→ REQUIREMENT
Take from the entries below the stretch from the line with "(375, 69): 0.00, -0.03" through the line with "Distance lens to pinch point: 47.8", and return it exactly, leaving the pictures out.

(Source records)
——————

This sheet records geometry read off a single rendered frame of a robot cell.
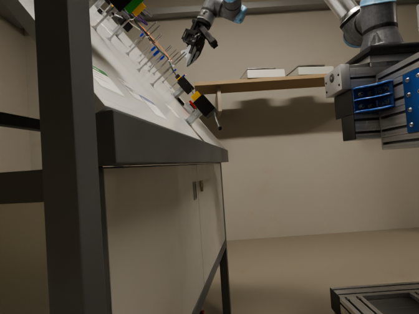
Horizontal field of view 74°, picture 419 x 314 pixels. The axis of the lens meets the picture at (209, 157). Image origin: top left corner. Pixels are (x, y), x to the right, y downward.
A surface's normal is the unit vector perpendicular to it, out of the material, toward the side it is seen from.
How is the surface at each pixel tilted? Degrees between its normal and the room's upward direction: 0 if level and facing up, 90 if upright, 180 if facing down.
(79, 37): 90
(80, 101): 90
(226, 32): 90
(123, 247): 90
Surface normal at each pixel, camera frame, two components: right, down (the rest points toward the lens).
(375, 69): 0.00, -0.03
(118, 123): 0.98, -0.07
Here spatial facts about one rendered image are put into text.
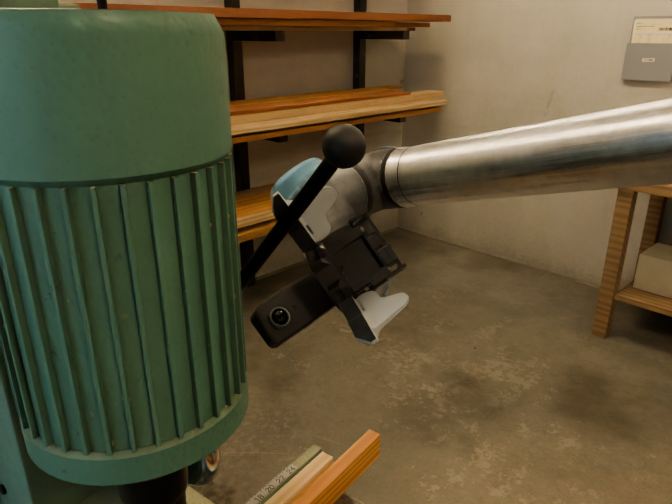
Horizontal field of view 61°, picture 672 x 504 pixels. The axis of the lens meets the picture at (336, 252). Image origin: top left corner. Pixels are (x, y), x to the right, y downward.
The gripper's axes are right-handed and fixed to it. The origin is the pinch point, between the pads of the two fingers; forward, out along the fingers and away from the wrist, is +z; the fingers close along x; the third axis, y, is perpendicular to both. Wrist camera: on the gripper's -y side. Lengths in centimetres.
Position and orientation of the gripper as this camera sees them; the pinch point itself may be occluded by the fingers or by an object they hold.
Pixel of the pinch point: (315, 271)
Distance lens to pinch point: 47.8
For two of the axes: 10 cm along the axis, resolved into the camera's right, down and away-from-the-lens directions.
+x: 5.6, 8.2, -1.3
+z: -0.9, -1.0, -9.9
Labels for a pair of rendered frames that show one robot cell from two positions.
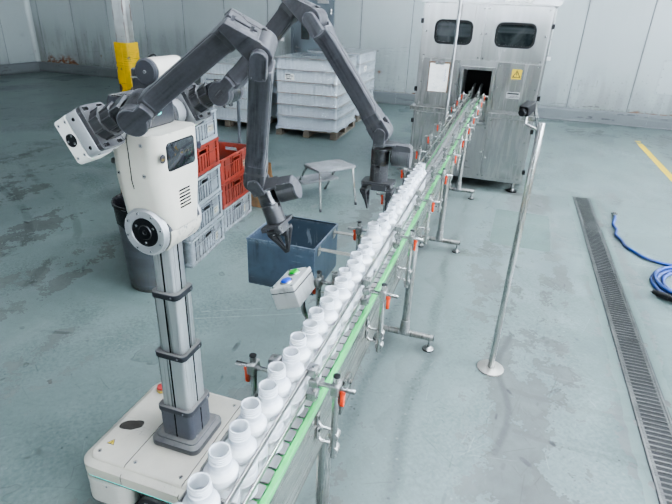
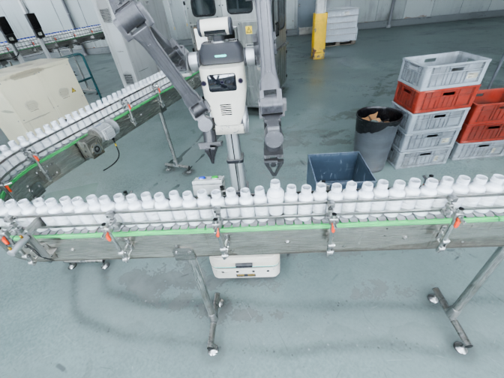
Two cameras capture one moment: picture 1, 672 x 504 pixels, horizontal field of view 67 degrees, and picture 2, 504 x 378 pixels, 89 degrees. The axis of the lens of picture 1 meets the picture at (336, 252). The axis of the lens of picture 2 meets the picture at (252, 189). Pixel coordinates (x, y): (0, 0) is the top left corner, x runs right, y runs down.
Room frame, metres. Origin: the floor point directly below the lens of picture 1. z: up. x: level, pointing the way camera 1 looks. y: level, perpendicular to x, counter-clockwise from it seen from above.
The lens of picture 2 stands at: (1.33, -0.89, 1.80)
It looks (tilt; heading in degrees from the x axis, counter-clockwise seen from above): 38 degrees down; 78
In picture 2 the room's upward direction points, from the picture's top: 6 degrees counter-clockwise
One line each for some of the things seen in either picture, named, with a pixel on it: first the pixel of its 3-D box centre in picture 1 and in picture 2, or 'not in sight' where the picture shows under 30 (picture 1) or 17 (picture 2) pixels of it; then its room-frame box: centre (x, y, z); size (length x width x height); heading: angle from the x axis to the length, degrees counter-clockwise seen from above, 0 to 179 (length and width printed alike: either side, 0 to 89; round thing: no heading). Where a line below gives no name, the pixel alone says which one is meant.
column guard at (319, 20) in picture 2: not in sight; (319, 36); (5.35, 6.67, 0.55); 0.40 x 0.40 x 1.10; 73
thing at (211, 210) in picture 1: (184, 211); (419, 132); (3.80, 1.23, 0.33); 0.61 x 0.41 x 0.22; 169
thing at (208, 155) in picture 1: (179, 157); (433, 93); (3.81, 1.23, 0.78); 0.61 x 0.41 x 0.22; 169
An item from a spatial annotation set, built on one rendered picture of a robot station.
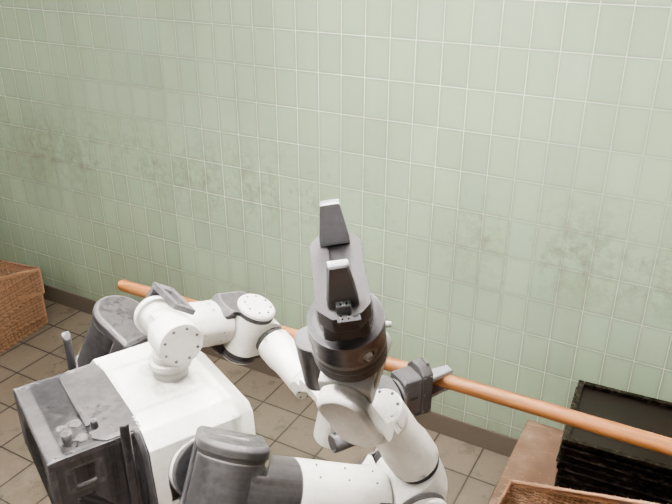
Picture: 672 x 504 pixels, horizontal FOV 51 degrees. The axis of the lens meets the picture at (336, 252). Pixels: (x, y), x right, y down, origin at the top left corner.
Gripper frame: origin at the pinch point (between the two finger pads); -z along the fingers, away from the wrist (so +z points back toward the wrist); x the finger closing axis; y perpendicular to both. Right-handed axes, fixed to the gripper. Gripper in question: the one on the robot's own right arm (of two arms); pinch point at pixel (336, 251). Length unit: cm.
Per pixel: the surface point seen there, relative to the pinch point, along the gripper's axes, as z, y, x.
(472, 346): 189, 48, 110
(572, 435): 120, 53, 34
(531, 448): 151, 50, 46
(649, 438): 66, 49, 6
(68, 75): 130, -117, 255
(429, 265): 162, 35, 133
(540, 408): 68, 33, 15
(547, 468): 148, 52, 38
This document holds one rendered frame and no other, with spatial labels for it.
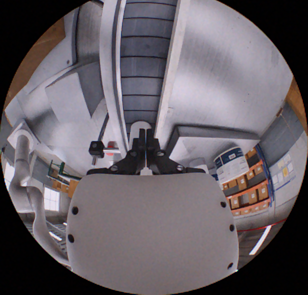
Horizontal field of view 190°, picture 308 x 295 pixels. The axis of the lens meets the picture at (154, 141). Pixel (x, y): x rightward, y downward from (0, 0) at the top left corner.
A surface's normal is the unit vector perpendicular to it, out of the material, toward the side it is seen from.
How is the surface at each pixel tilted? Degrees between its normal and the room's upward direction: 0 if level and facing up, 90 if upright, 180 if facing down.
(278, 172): 90
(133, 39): 0
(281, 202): 90
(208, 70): 0
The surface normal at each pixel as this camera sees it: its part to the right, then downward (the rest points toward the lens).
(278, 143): -0.98, -0.07
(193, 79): 0.07, 0.81
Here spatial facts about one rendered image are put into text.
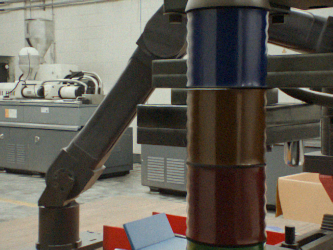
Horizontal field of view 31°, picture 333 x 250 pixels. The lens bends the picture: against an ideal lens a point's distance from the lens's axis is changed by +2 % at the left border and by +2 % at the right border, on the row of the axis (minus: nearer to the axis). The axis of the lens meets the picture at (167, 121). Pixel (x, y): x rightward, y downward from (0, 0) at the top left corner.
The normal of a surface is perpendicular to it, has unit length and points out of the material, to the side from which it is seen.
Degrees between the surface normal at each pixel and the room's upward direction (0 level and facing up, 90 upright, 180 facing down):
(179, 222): 90
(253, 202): 76
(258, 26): 104
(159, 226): 60
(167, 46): 90
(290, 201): 91
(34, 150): 90
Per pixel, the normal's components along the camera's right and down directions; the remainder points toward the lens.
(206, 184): -0.53, 0.29
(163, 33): -0.15, 0.05
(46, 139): -0.64, 0.04
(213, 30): -0.41, -0.20
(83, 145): -0.04, -0.18
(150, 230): 0.69, -0.47
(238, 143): 0.21, 0.29
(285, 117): 0.80, 0.04
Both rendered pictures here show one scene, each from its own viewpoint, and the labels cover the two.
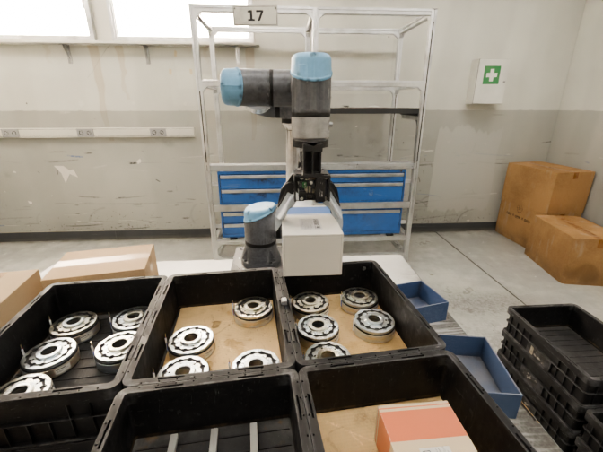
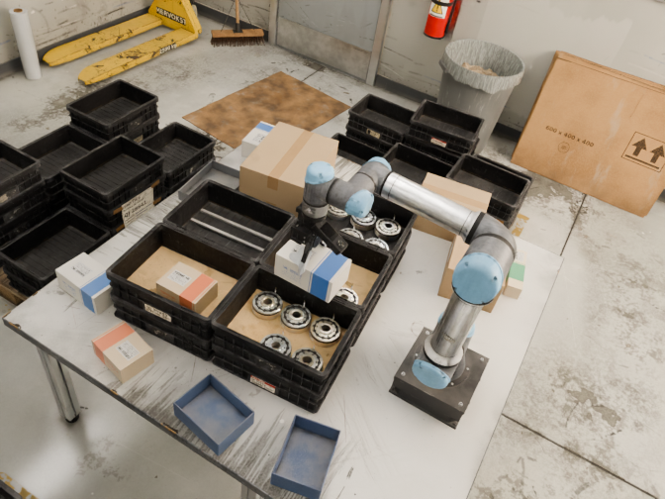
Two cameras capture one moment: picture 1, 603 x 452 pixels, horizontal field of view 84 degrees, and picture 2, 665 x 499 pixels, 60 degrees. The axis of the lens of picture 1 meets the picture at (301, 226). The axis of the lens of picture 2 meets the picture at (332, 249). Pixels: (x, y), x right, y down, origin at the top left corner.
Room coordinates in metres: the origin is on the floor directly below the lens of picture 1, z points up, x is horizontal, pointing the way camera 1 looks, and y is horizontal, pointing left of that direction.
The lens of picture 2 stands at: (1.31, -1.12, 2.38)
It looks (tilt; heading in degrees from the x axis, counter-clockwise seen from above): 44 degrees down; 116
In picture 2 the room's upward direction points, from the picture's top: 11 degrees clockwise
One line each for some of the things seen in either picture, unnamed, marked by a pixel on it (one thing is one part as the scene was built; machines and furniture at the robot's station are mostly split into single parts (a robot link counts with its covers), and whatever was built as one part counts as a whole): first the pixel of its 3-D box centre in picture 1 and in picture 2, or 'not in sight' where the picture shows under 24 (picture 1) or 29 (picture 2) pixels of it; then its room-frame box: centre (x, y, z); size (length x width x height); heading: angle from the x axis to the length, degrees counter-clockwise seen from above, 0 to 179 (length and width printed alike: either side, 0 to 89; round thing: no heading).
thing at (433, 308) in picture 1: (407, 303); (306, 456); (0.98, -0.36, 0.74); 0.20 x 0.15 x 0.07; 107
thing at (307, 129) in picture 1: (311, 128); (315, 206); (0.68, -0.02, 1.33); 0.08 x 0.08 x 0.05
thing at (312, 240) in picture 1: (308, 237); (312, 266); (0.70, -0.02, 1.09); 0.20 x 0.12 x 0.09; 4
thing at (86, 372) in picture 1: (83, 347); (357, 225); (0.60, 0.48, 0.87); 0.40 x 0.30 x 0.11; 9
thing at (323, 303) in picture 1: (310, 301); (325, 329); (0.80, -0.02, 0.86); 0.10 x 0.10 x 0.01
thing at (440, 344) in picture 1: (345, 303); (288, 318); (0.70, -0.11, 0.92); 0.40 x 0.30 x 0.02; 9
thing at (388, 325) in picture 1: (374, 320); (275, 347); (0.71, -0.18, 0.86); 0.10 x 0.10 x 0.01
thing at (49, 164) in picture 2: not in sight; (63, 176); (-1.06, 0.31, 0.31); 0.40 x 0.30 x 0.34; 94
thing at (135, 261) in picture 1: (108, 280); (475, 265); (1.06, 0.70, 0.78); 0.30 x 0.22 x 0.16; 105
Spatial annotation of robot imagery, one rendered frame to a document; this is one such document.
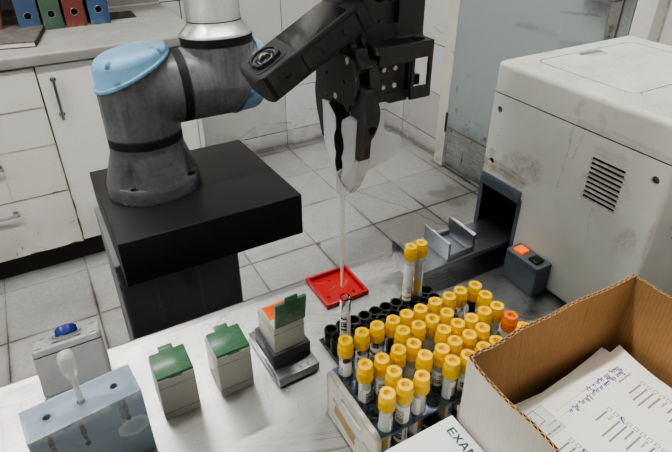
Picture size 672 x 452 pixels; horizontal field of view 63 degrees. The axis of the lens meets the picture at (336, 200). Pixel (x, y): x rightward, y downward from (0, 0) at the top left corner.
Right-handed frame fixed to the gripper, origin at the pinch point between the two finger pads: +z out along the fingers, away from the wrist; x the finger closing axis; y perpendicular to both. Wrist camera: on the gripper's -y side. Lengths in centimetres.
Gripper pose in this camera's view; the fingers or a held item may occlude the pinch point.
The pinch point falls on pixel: (343, 180)
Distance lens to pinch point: 54.3
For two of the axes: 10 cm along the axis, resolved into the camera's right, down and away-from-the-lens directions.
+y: 8.7, -2.6, 4.3
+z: 0.0, 8.5, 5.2
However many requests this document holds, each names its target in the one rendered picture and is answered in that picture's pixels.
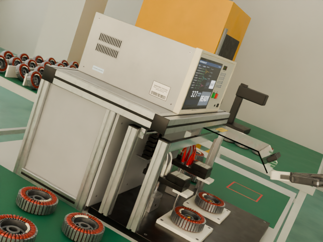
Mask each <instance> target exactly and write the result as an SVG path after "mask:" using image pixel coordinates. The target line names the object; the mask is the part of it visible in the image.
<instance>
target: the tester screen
mask: <svg viewBox="0 0 323 242"><path fill-rule="evenodd" d="M221 67H222V66H220V65H217V64H214V63H210V62H207V61H204V60H200V61H199V64H198V67H197V70H196V72H195V75H194V78H193V80H192V83H191V86H190V88H189V91H188V94H187V96H186V99H185V100H198V102H199V99H200V97H201V94H202V92H212V90H213V89H209V88H204V86H205V84H206V82H207V80H213V81H216V80H217V77H218V74H219V72H220V69H221ZM193 90H195V91H199V92H198V94H197V97H196V98H192V97H190V96H191V94H192V91H193ZM198 102H197V104H194V105H184V104H183V108H187V107H206V105H201V106H197V105H198ZM184 103H185V101H184Z"/></svg>
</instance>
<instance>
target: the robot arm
mask: <svg viewBox="0 0 323 242"><path fill-rule="evenodd" d="M270 179H272V180H280V181H288V182H291V183H298V184H303V185H309V186H314V187H317V188H318V187H323V174H313V173H300V172H294V173H292V172H284V171H275V170H271V176H270Z"/></svg>
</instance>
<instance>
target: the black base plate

——————

→ EXERCISE ANSWER
(375, 69): 0.00, -0.03
(118, 123): 0.98, -0.07
Here spatial facts about one rendered image are put into text.
Horizontal field of view 61°, picture 672 x 504 pixels. The axis of the lens meets the picture at (336, 252). Image origin: top left corner. Pixels are (x, y), x to the right, y downward.
The gripper's axes are right-handed and fixed to it. The origin is the pinch point, between the pads of the two fingers; forward, out along the fingers and away from the wrist, is +z; the fingers close along x; the third axis, y, is perpendicular to both. Wrist camera: on the gripper's -y side. Lengths in centimetres.
Position and orientation of the gripper as this camera sees them; the pinch point itself may be occluded by the fingers or by an object they hold.
Pixel of the pinch point: (315, 271)
Distance lens to pinch point: 47.8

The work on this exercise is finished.